Indian API producers have not been able to offer APIs at the rates China was selling to the Indian formulators. Continued dependence on China for bulk drugs has thus gradually forced many of the Indian API units to either cut down the production or totally stop the manufacture over the years. Many industry experts cautioned Indian formulators and the government that a situation like this could ultimately end up in dictating of prices of APIs by the Chinese suppliers in the long run. And that is what has started happening now. Chinese suppliers have jacked up prices of folic acid and paracetamol recently with no worthwhile reason. The folic acid price got pushed up by 1333 per cent and that of paracetamol by 32.5 per cent. Both these drugs are being regularly imported from China and the demand for these drugs has been steadily rising.

Hefty price hikes by Chinese suppliers leave not much option especially to the medium and small scale formulators. The key advantage China has is its huge scale of operations and they supply even to the US and European markets too. Many of these APIs are not produced by the European and American companies and even if they do, prices will not be affordable to Indian companies.

 The emerging scenario for the Indian pharmaceutical industry is indeed disturbing as the net result of this trend will be sharp price hikes of most of the essential and life saving medicines. The government of India knew that India’s excessive dependence on China for its APIs could lead to a crisis but no effective steps were taken to counter this problem.
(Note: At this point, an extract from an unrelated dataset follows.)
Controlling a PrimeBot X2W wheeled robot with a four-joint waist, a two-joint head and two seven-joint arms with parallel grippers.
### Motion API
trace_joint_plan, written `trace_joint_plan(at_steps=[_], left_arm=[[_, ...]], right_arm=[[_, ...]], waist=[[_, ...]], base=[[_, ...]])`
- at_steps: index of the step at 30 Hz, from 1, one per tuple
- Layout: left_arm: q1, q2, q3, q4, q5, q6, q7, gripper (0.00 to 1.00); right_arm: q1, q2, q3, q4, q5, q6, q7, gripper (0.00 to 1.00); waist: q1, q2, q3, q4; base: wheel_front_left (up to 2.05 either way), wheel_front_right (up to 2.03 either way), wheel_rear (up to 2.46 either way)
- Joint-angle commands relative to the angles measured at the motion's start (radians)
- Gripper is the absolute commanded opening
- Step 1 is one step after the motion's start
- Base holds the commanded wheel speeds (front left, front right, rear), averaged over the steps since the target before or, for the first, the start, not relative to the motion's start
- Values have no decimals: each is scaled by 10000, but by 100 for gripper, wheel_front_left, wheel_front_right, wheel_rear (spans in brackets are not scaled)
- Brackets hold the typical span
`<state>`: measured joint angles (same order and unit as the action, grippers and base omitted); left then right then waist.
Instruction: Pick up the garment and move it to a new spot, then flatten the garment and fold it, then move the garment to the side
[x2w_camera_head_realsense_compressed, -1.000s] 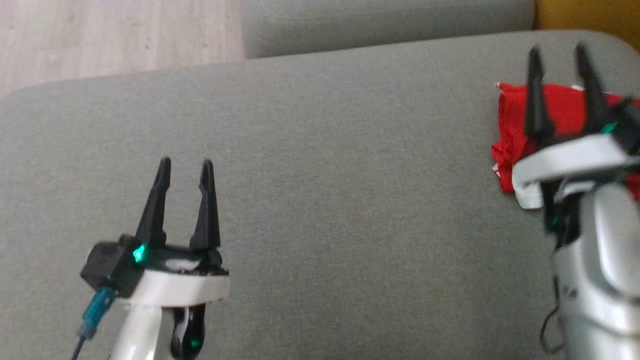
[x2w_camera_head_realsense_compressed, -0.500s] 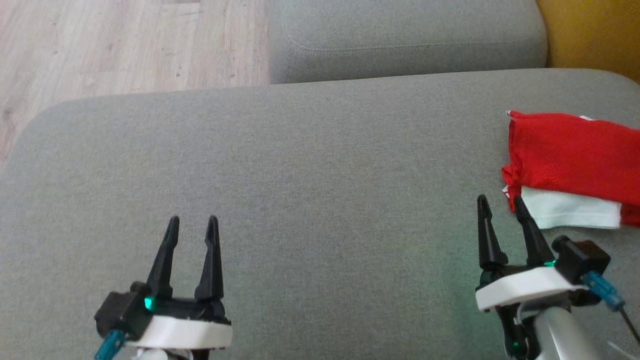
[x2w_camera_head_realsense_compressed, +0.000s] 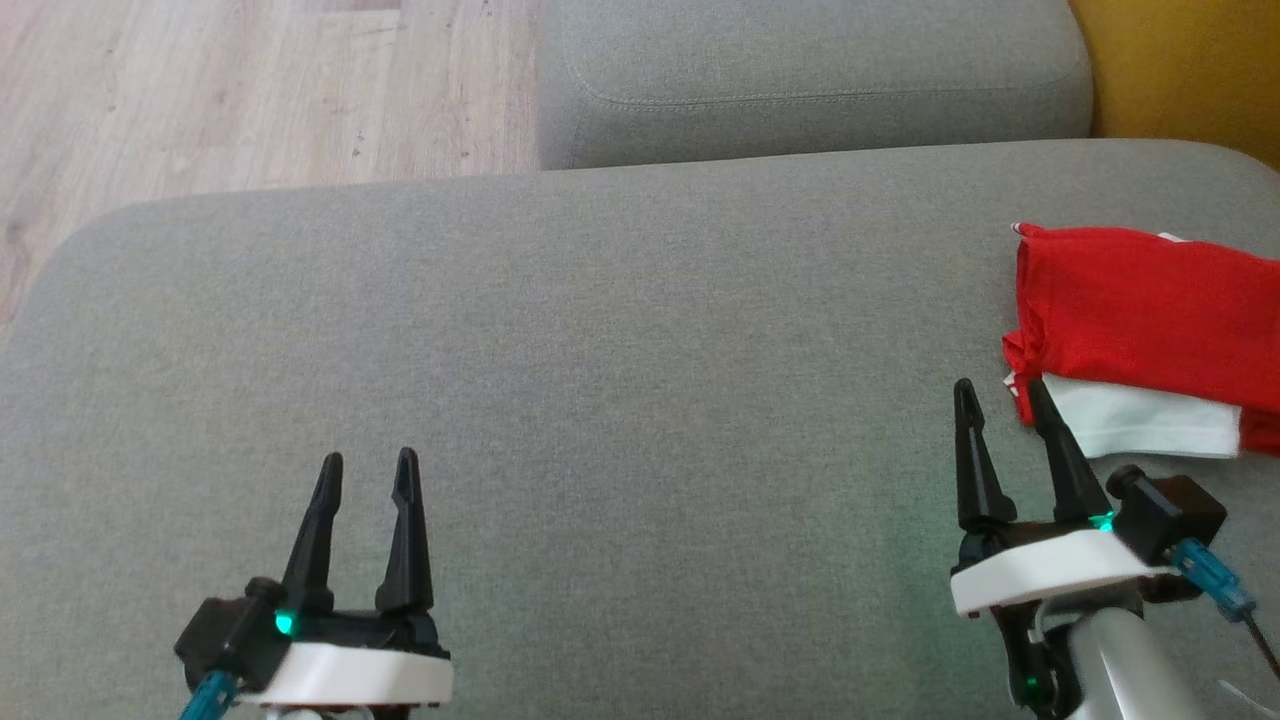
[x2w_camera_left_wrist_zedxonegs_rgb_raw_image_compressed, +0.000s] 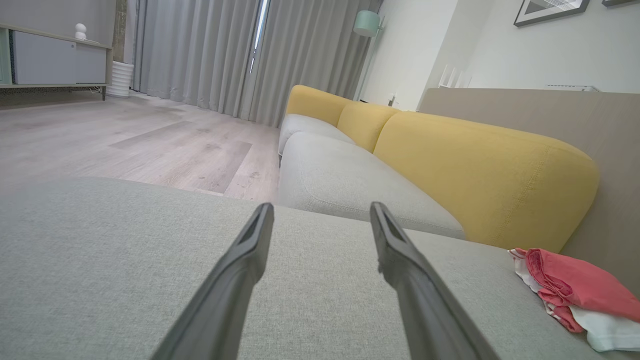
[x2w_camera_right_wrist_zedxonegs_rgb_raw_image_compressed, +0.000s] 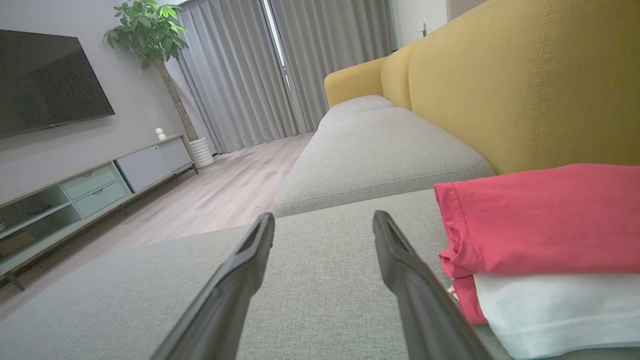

The new government at the centre, is understood to be taking some steps to encourage bulk drug manufacture in India. The government is examining the recommendations of an inter-ministerial committee report submitted recently to boost manufacturing APIs by setting up of pharma clusters in the country. It is also planning to come out with some specific incentives to motivate potential bulk drug producers. Some of the industry experts feel that there has to be some amount of urgency for execution of this plans and programmes as the country is under the threat of sharp price hikes of most of the APIs.

In the meanwhile according to a new study, India, China and Japan are expected to be the fastest-growing markets for pharmaceutical excipients in Asia, Due to increasing investments by many excipients manufacturing companies in the region, the pharmaceutical excipients market in Asia is expected to show high growth rates in the next five years. In addition, low manufacturing and labour costs also propelled the growth of the pharmaceutical excipients market in Asia, the study adds.

China has launched more than 500 types of pharmaceutical excipients, far less than 1,500 types of the United States and 3,000 types of Europe. By market size, gelatin capsules, sucrose, starch, film-coated powder, 1,2-propylene glycol, polyvinylpyrrolidone (PVP), hydroxypropyl methyl cellulose (HPMC), microcrystalline cellulose, hydroxypropyl cellulose (HPC) and lactose rank as the top 10 pharmaceutical excipients in China.

 Among them, the traditional pharmaceutical excipients --gelatin capsules are involved with adequate supply and large export volume. In H1 2014, China's gelatin capsule export volume amounted to 1,427.5 tons and the export value hit US$32.408 million. However, China still relies on the import of film-coated powder, polyvinylpyrrolidone (PVP) and other new-type high-end pharmaceutical excipients.

Currently, pharmaceutical excipients account for about two to three per cent of China's total output value of pharmaceutical preparations. Chinese pharmaceutical excipients market size reached about RMB26.35 billion in 2013 and is expected to be RMB54.83 billion in 2017.

China Food and Drug Administration the erstwhile SFDA has now insist that excipients used in drug manufacturing must meet requirement for pharmaceutical application.

Therefore drug manufacturers must strengthen the audit on excipients suppliers. Excipients manufacturers need strictly implement a dedicated excipients GMP.